* [Exercise description]
Show me each line of the listing below where the word "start" appears.

* [Data]
+ + + +

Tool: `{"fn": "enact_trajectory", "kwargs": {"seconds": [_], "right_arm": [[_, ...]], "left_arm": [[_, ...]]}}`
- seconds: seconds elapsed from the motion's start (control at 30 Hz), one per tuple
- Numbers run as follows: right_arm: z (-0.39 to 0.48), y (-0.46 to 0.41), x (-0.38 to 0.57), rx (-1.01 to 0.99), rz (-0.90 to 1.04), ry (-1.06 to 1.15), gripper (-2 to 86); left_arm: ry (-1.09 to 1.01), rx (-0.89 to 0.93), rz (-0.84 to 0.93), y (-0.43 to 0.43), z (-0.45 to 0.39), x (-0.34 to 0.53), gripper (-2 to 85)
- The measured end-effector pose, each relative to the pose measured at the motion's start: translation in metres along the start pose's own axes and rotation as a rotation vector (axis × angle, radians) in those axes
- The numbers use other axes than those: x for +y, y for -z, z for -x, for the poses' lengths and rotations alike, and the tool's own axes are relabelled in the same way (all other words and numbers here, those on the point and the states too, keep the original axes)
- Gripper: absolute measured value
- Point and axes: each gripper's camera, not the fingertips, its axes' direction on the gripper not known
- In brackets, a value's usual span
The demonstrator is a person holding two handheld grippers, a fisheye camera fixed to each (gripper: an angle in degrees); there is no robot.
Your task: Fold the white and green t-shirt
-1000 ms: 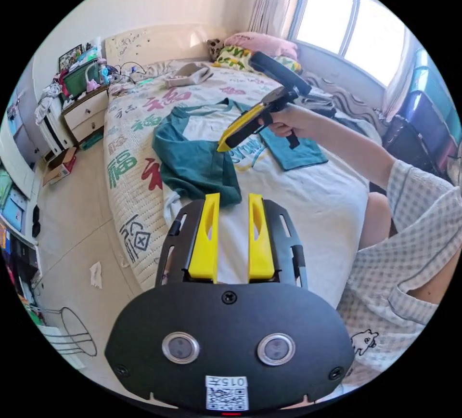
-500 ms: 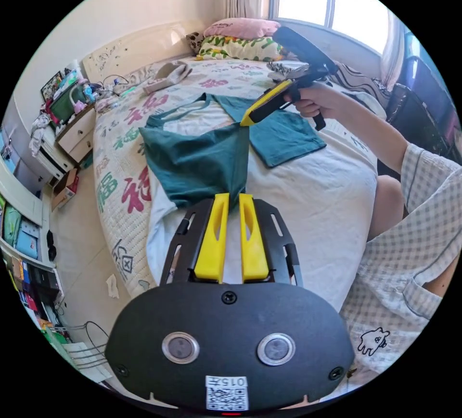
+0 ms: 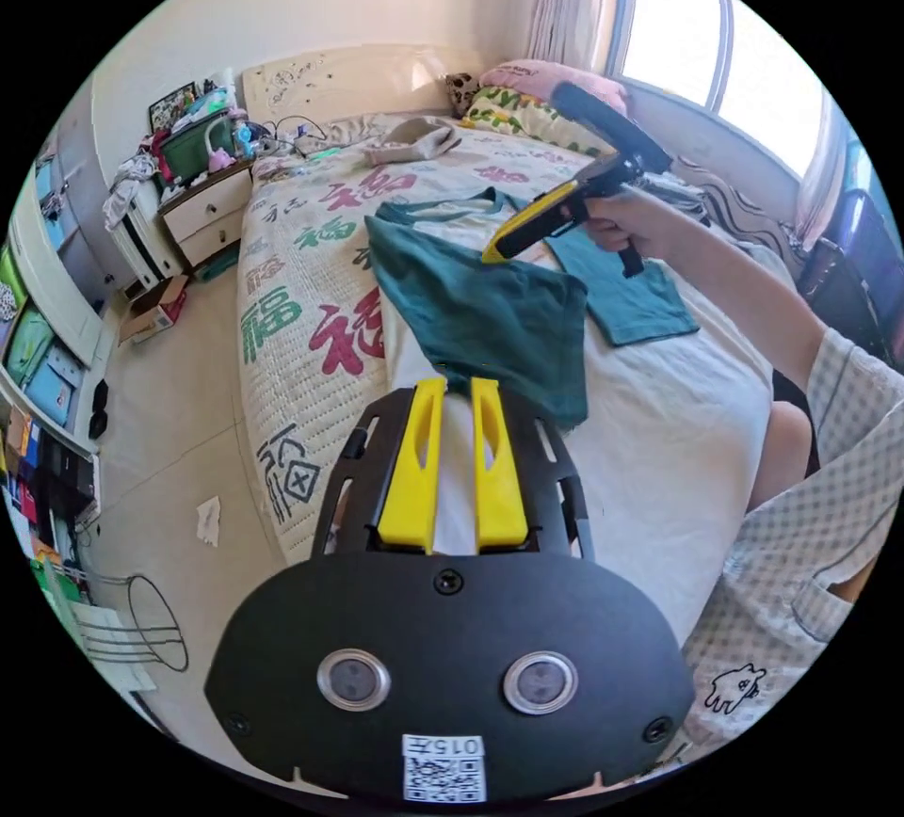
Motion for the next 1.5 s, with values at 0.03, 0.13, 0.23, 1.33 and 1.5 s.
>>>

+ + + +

* [Written reply]
- seconds: seconds elapsed from the motion's start (control at 30 Hz), one per tuple
- The measured end-effector pose, each relative to the pose measured at the motion's start: translation in metres along the start pose's own axes and rotation as a rotation vector (axis × angle, radians) in those axes

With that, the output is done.